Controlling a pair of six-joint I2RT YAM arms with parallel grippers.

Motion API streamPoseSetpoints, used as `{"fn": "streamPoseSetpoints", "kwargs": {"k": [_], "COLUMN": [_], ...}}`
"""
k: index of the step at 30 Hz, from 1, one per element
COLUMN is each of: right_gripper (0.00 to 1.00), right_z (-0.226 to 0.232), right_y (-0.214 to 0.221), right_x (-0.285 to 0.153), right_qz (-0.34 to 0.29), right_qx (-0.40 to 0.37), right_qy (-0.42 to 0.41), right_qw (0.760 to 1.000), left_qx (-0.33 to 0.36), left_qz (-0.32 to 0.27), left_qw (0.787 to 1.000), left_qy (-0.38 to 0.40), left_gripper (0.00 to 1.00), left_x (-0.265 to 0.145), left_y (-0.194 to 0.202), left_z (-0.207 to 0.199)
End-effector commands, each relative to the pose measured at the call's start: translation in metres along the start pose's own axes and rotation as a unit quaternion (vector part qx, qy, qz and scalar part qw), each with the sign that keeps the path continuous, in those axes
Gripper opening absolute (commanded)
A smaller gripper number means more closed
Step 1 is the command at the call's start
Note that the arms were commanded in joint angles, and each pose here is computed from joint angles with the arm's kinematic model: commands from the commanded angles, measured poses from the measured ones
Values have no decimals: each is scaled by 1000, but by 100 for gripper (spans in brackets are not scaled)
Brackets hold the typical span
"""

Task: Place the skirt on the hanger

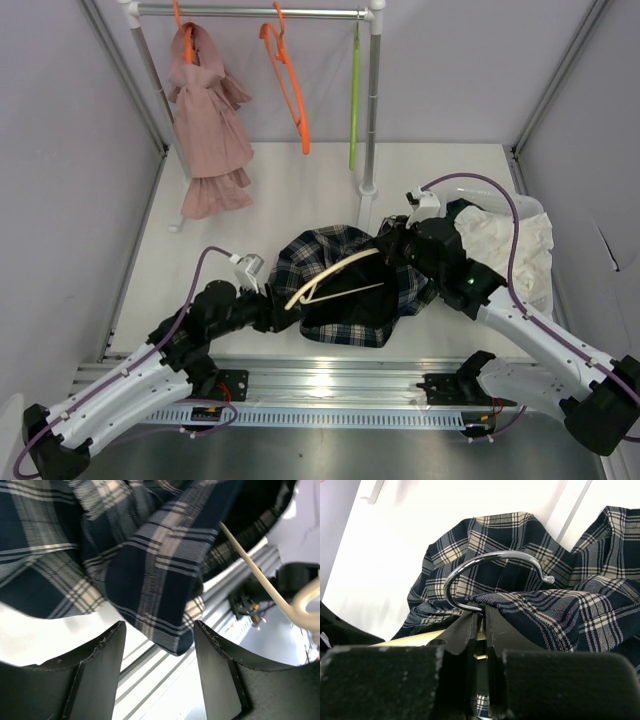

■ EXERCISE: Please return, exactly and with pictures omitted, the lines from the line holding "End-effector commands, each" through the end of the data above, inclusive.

■ ANSWER SPACE:
End-effector commands, each relative to the pose measured at the call's start: translation in metres along the start pose's own axes and rotation as a unit quaternion (vector part qx, qy, qz and scalar part qw), each with the sign that keeps the path continuous, in those axes
Gripper opening absolute (commanded)
A smaller gripper number means more closed
Step 1 is the command at the call's start
Note that the arms were commanded in joint angles, and each pose here is computed from joint angles with the arm's kinematic model: commands from the commanded angles, measured poses from the measured ones
Values have no decimals: each is scaled by 1000, but by 100 for gripper (spans in brackets are not scaled)
Brackets hold the typical span
"""

Task: Place the skirt on the hanger

As written, the answer is complete.